(INPUT MATERIAL Opens)
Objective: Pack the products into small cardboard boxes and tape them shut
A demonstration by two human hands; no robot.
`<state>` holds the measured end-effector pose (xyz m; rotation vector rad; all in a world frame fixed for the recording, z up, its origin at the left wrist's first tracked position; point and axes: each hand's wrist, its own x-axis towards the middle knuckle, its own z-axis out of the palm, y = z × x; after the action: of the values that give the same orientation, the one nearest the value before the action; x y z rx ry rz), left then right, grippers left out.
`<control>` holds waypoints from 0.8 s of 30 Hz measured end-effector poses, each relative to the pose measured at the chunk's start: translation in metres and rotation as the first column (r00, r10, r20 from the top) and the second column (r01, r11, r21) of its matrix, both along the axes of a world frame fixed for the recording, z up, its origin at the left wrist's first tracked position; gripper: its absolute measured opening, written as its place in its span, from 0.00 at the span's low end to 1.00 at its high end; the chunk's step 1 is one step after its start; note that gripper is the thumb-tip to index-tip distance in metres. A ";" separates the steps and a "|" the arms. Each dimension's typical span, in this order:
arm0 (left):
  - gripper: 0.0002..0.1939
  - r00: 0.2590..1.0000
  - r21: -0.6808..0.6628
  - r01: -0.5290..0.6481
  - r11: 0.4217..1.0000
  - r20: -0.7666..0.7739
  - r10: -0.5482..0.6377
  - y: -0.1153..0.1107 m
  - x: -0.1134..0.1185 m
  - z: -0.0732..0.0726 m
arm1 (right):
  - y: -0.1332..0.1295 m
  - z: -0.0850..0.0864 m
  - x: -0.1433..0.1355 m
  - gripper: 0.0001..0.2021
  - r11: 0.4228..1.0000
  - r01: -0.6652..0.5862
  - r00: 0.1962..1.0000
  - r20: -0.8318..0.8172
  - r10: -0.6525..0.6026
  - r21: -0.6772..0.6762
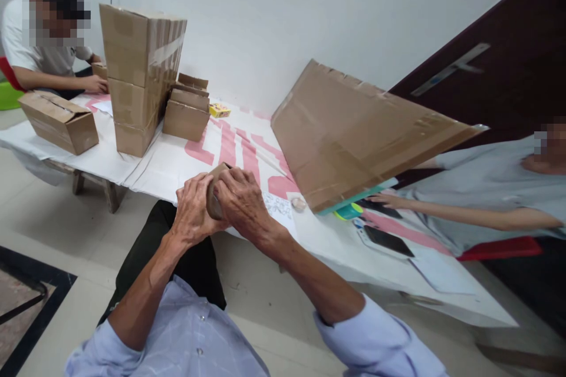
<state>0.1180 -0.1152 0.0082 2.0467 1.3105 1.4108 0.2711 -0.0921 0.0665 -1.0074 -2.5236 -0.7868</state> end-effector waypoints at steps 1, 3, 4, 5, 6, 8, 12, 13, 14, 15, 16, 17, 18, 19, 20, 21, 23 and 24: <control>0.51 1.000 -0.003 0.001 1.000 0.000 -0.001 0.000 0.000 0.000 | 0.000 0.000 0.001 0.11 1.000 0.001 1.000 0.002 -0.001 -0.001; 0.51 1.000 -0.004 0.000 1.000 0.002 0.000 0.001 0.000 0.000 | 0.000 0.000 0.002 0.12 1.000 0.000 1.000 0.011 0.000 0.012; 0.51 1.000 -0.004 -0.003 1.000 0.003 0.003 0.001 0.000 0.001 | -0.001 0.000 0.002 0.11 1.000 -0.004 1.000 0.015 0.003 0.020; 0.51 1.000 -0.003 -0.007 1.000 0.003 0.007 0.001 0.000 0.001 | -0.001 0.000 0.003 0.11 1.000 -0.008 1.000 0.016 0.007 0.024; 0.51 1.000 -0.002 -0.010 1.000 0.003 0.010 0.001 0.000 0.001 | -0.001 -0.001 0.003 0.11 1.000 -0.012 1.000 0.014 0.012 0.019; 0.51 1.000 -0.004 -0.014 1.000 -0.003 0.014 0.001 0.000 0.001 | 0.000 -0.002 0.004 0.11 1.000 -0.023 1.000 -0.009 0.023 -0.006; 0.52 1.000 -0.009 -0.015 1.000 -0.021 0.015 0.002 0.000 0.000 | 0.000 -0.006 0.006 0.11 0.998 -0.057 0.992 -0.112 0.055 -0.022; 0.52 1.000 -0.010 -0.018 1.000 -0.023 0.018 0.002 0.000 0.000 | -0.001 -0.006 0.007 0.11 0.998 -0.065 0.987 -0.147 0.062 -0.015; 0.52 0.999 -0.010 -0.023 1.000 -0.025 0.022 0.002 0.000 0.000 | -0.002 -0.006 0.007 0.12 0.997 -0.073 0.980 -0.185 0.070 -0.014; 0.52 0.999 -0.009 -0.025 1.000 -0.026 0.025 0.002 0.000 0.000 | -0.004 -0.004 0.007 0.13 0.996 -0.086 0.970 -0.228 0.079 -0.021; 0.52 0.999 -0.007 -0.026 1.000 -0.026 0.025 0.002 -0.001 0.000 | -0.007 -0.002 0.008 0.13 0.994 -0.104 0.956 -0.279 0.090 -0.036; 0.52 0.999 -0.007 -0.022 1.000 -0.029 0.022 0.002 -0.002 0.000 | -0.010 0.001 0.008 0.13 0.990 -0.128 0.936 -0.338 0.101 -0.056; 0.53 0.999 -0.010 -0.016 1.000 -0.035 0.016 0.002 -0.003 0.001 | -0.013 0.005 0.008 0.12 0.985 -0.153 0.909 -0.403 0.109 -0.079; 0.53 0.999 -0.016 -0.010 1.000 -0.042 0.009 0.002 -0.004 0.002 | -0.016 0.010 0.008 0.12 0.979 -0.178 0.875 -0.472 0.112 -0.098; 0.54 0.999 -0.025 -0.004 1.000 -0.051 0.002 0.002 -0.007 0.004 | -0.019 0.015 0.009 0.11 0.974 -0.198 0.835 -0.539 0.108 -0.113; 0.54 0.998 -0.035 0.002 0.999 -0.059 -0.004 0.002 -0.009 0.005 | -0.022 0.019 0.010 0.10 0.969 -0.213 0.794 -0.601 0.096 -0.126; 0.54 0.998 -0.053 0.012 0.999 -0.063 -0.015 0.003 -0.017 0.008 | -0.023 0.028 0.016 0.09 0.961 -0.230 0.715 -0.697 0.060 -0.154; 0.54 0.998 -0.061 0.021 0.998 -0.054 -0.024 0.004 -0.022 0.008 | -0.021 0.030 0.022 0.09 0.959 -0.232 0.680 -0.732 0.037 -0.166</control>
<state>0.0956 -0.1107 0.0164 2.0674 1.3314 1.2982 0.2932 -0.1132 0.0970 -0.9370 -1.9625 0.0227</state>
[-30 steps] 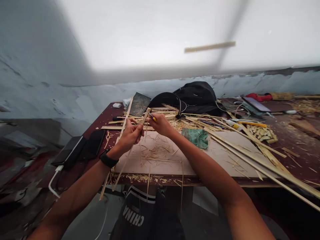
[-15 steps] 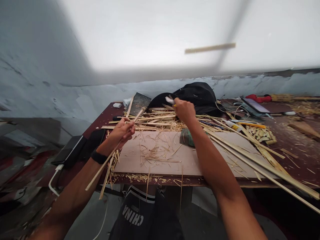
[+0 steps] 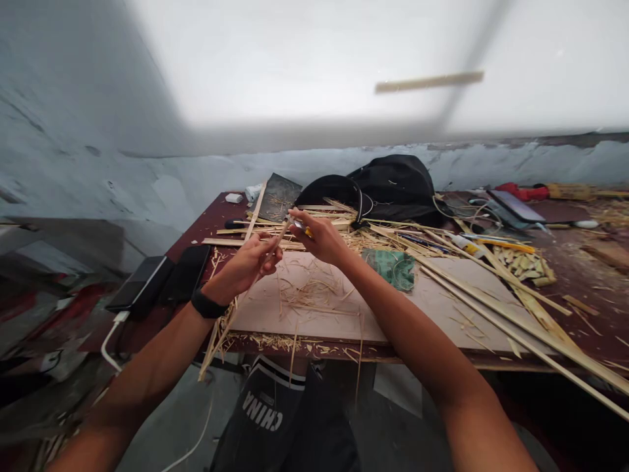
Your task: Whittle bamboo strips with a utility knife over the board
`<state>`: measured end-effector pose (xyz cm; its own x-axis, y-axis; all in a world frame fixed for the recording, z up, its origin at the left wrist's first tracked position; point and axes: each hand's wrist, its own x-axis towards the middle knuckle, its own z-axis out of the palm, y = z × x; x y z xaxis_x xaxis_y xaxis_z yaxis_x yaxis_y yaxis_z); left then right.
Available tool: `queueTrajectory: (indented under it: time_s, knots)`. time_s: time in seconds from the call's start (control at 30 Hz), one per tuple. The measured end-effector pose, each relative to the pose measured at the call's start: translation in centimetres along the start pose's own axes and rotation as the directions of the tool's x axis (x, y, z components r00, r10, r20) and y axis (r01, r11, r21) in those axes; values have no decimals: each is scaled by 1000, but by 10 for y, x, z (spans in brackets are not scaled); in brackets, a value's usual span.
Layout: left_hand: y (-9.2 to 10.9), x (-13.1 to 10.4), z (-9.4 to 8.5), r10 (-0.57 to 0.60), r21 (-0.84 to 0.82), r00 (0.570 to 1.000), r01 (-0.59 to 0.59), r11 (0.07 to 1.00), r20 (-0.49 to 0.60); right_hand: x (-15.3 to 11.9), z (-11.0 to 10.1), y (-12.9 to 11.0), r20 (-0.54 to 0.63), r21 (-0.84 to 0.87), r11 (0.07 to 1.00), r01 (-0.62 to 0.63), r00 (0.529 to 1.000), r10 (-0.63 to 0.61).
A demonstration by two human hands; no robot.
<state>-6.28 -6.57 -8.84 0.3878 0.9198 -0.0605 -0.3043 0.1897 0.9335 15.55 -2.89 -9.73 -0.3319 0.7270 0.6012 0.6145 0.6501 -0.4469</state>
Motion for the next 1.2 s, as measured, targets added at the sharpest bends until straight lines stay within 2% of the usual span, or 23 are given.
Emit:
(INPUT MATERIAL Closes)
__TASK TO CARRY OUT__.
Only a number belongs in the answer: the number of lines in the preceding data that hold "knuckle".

__THE ANSWER__.
2